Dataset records
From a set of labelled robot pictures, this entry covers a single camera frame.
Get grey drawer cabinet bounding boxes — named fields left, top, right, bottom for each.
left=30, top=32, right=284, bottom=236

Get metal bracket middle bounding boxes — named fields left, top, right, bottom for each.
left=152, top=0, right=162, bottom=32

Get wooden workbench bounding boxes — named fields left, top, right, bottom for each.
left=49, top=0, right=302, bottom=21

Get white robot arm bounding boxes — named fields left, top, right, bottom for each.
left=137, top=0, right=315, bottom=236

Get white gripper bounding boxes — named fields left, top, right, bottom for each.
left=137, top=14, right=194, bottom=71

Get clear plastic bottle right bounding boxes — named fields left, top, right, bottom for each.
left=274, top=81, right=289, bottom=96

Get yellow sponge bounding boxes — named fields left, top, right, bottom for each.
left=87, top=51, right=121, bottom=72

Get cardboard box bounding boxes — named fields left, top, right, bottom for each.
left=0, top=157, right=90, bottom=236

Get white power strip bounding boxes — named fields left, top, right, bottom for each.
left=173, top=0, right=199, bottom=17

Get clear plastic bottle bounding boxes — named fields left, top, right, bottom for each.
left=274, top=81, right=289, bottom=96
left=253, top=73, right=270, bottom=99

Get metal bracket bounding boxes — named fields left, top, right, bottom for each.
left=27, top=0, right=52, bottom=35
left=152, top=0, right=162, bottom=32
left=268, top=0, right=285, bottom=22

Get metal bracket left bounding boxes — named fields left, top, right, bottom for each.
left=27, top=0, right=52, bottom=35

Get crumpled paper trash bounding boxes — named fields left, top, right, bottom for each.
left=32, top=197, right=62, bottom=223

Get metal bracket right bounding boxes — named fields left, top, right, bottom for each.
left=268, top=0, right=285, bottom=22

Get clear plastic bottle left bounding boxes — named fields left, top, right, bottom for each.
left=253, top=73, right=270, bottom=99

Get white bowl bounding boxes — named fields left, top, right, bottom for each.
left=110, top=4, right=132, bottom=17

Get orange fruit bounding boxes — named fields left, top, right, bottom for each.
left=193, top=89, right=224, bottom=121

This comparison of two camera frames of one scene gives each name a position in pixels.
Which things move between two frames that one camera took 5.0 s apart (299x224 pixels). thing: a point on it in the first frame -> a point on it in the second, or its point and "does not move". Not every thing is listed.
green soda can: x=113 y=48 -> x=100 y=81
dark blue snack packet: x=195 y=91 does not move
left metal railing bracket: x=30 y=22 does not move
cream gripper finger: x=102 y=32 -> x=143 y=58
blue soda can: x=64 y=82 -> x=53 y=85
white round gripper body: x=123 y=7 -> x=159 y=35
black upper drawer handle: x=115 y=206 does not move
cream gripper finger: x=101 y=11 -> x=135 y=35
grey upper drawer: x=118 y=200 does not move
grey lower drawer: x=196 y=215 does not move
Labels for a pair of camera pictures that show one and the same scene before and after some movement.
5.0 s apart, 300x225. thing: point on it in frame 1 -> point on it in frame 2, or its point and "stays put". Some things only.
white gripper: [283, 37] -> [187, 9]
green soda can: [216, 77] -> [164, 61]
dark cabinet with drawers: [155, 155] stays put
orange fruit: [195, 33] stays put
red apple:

WHAT IS REQUIRED |
Copy verbatim the span of lines that begins with the line holding "dark cabinet with" and ends at the last line of the records.

RESPONSE BELOW |
dark cabinet with drawers: [155, 155] stays put
orange fruit: [195, 33] stays put
red apple:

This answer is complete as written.